In particolare, il Tribunale ordinario di Salerno, sezione seconda penale, ha sollevato, in riferimento agli artt. 3, 21, 25, 27 e 117, primo comma, della Costituzione, quest’ultimo in relazione all’art. 10 della Convenzione europea dei diritti dell’uomo, questione di legittimità costituzionale dell’art. 595, terzo comma, del c.p. e dell’art. 13 della legge 8 febbraio 1948, n. 47, nella parte in cui prevedono, rispettivamente, la pena della reclusione in via alternativa o cumulativa rispetto alla multa a carico di chi sia ritenuto responsabile del delitto di diffamazione aggravato dall’uso del mezzo della stampa consistente nell’attribuzione di un fatto determinato.

Il Tribunale ordinario di Bari, invece, ha sollevato, in riferimento al solo art. 117, primo comma, Cost. – in relazione all’art. 10 della CEDU – questione di legittimità costituzionale dell’art. 13 della legge n. 47 del 1948, nella parte in cui sanziona il delitto di diffamazione a mezzo stampa consistente nell’attribuzione di un fatto determinato con la pena cumulativa della reclusione da uno a sei anni e della multa non inferiore a 256 euro, invece che in via alternativa.
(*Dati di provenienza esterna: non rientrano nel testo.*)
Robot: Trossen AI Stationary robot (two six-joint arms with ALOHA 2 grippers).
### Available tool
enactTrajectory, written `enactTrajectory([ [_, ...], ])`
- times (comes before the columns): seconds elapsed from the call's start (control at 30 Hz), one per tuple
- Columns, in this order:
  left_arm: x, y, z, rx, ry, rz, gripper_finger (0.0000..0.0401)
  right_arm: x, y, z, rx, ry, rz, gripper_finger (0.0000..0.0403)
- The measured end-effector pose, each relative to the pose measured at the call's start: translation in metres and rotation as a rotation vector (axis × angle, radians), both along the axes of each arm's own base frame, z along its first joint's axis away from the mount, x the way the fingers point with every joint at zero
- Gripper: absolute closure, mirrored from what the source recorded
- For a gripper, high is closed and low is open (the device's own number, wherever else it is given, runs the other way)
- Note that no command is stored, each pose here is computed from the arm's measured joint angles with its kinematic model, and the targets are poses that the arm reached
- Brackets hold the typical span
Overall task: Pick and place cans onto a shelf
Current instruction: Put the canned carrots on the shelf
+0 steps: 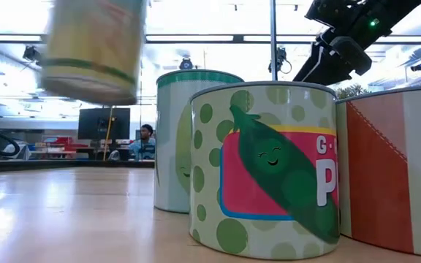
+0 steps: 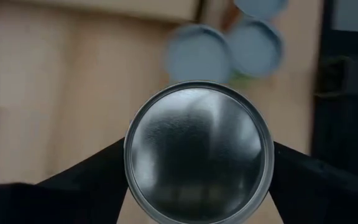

Nonostante l’apparente diversità del devolutum e la maggiore ricchezza quantitativa dei parametri costituzionali evocati dal primo rimettente, il fuoco di entrambe le questioni riposa sulla violazione dell’art. 117 Cost. e conseguentemente – secondo il noto modello delle norme parametro interposte[4] - dell’art. 10 della CEDU, secondo l’interpretazione datane dalla Corte Europea[5].

Si tratta, allora, di ripercorrere rapidamente l’evoluzione della giurisprudenza convenzionale in materia di rapporti fra pena detentiva e diritto di cronaca, per comprendere al meglio le rationes – non manifestamente infondate – dei dubbi di costituzionalità che hanno agitato i rimettenti.